Я удивляюсь сам себе. Несмотря на то что меня предупреждали о нежелании жителей Молдавии признавать очевидные факты, я все-таки надеялся на то, что меня поймут.
– Знаешь, почему тебя так тянет в Молдавию, Агасфер? – спросил меня Великий магистр нашего ордена, когда я собирался в Кишинев.
– Нет, ваше сиятельство, – скромно ответил я.
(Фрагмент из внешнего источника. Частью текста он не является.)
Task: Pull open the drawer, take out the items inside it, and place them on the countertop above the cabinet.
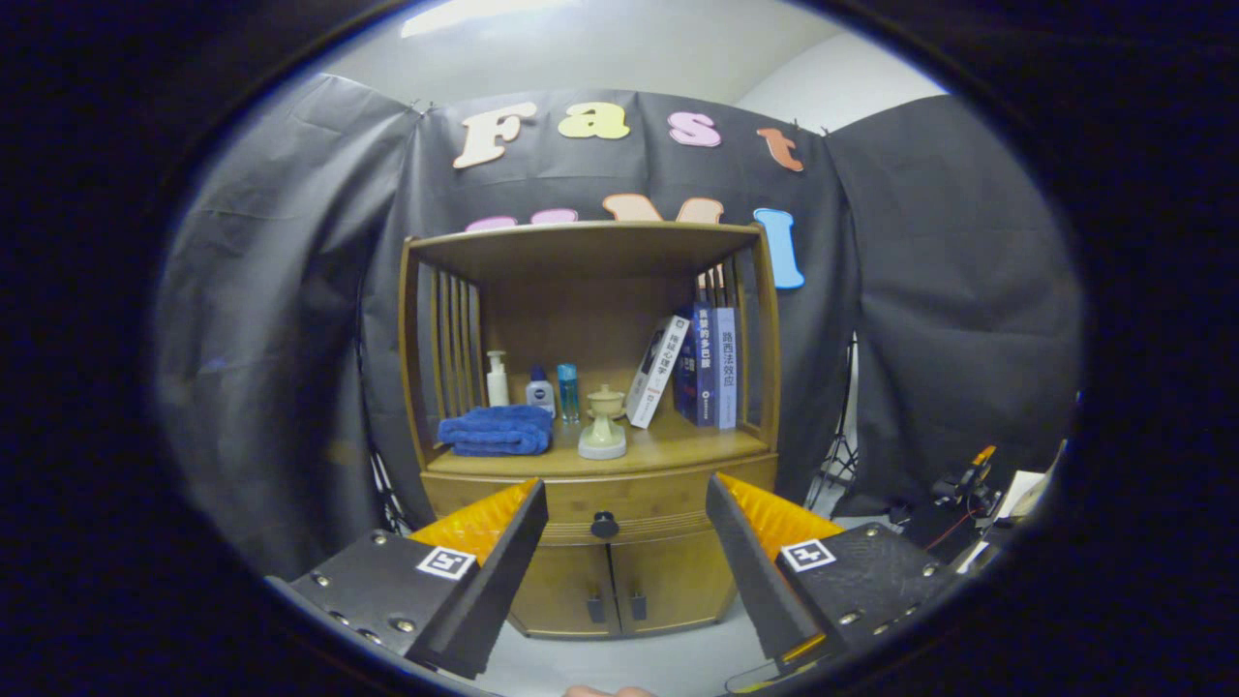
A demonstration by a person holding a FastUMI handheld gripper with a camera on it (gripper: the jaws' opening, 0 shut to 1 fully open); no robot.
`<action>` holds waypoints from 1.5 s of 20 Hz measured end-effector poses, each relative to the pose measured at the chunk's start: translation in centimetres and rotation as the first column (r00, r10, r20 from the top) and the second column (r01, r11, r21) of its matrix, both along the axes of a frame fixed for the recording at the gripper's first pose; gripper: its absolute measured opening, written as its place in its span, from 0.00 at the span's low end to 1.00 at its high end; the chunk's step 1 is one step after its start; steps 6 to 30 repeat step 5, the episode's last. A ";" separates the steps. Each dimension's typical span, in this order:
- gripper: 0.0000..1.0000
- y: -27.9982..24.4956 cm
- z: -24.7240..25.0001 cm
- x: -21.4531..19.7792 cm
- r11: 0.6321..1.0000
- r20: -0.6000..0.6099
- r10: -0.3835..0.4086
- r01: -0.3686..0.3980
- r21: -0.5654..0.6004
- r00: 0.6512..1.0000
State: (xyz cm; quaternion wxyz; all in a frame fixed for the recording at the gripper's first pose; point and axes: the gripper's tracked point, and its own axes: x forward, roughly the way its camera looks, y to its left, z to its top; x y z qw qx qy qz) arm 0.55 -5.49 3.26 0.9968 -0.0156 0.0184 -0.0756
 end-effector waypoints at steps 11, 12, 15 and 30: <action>0.99 -0.7 1.6 -2.2 0.999 -0.005 0.005 -0.004 0.054 1.000; 0.99 -0.7 1.6 -2.2 0.999 -0.005 0.005 -0.004 0.054 1.000; 0.99 -0.7 1.6 -2.2 0.999 -0.005 0.005 -0.004 0.054 1.000; 0.99 -0.7 1.6 -2.2 0.999 -0.005 0.005 -0.004 0.054 1.000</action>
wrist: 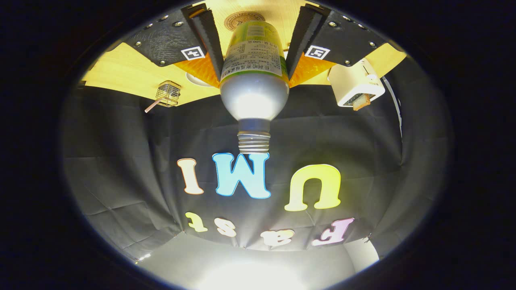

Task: Take the bottle from table, then pour the juice into the cup, finally place the bottle on the coaster

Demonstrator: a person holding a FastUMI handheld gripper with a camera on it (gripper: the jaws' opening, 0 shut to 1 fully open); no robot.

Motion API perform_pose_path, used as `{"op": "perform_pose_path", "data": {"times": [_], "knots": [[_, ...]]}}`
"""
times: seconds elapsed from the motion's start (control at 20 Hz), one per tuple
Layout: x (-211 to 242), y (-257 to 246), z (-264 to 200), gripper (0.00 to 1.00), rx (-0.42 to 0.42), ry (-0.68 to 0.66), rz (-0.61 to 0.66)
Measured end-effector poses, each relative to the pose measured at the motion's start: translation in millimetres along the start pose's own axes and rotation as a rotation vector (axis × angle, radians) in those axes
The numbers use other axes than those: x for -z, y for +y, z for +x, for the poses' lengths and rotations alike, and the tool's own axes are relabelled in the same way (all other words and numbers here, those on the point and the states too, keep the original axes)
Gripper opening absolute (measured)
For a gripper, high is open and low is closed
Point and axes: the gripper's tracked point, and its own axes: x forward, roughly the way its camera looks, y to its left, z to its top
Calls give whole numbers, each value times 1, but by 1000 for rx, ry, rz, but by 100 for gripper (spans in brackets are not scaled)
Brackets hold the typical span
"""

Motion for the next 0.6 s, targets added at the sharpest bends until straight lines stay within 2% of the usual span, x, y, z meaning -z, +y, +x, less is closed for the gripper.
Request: {"op": "perform_pose_path", "data": {"times": [0.6], "knots": [[33, -11, 9, 76, 19, -11, -64]]}}
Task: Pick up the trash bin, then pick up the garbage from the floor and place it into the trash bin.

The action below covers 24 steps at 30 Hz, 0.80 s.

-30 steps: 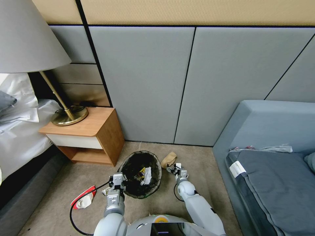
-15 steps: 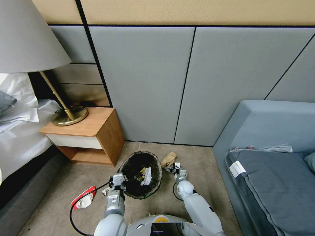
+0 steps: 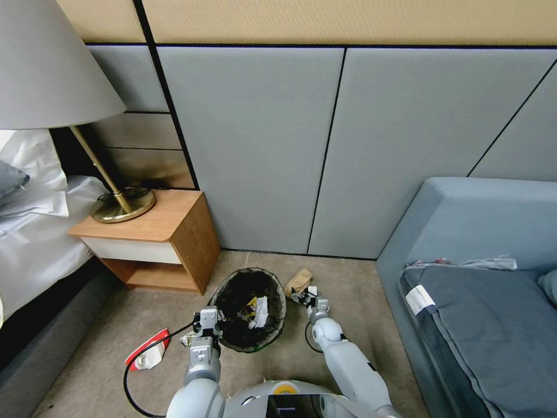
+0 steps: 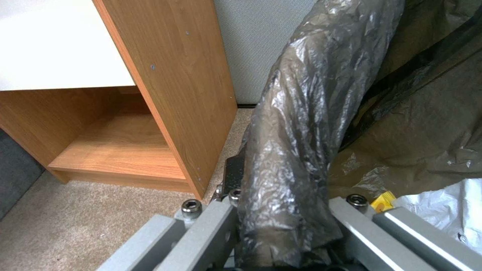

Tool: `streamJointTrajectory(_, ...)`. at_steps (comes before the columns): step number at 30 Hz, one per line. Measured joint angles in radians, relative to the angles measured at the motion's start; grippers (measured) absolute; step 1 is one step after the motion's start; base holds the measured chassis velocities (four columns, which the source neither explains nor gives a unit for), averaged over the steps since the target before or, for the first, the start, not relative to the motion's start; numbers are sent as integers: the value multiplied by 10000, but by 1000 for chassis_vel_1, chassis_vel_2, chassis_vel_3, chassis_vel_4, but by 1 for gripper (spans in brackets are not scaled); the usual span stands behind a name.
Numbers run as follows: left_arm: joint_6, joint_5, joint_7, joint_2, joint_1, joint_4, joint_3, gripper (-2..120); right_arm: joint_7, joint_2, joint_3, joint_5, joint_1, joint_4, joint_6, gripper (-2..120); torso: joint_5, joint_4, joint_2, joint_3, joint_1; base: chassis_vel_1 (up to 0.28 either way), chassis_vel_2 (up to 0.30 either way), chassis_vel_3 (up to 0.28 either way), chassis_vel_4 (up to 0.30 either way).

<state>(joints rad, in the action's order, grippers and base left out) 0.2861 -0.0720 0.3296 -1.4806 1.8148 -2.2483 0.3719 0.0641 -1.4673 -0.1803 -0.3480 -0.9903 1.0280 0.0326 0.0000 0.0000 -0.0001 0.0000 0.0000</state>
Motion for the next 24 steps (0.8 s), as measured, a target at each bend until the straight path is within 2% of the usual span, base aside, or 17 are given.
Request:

– Потому что ты – молдаванин.
Я неискренне и долго смеялся. Ничего смешнее его сиятельство Дракула не мог сказать. Ведь он сказал это несчастному еврею, проклятому две тысячи лет назад на пыльной улочке Иерусалима. Улочке – сильно сказано. То был песчаный пустырь. На нем прилепились друг к другу два маленьких глинобитных домика. Их близость была тем более удивительна, что места на пустыре было достаточно. Все просто: в одном домике жили наши родители, а в другом – мы, я и моя жена Ниса. Я построил наш дом совсем рядом с родительским, чтобы слышать, как по ночам ворочается женщина, давшая мне жизнь. К тому же сновидения матери меня всегда успокаивали. А по утрам, еще когда солнце только собиралось взойти над городом, Ниса нежно будила меня, чтобы я поел и отправлялся работать. Мы звали родителей. Глядя, как они торопливо жуют пищу немногими оставшимися зубами, я испытывал нежность. Мы были счастливы, хоть Бог не дал нам детей.
– Мои родители будут моими детьми, – сказал я Нисе, когда мы узнали от знахаря, что она бесплодна.
Я мог бы развестись – законы позволяли это, – но Ниса слишком глубоко поселилась в моем сердце. Да, я говорю штампами, но лишь потому, что счастье – это застывшая и оплавленная форма бытия.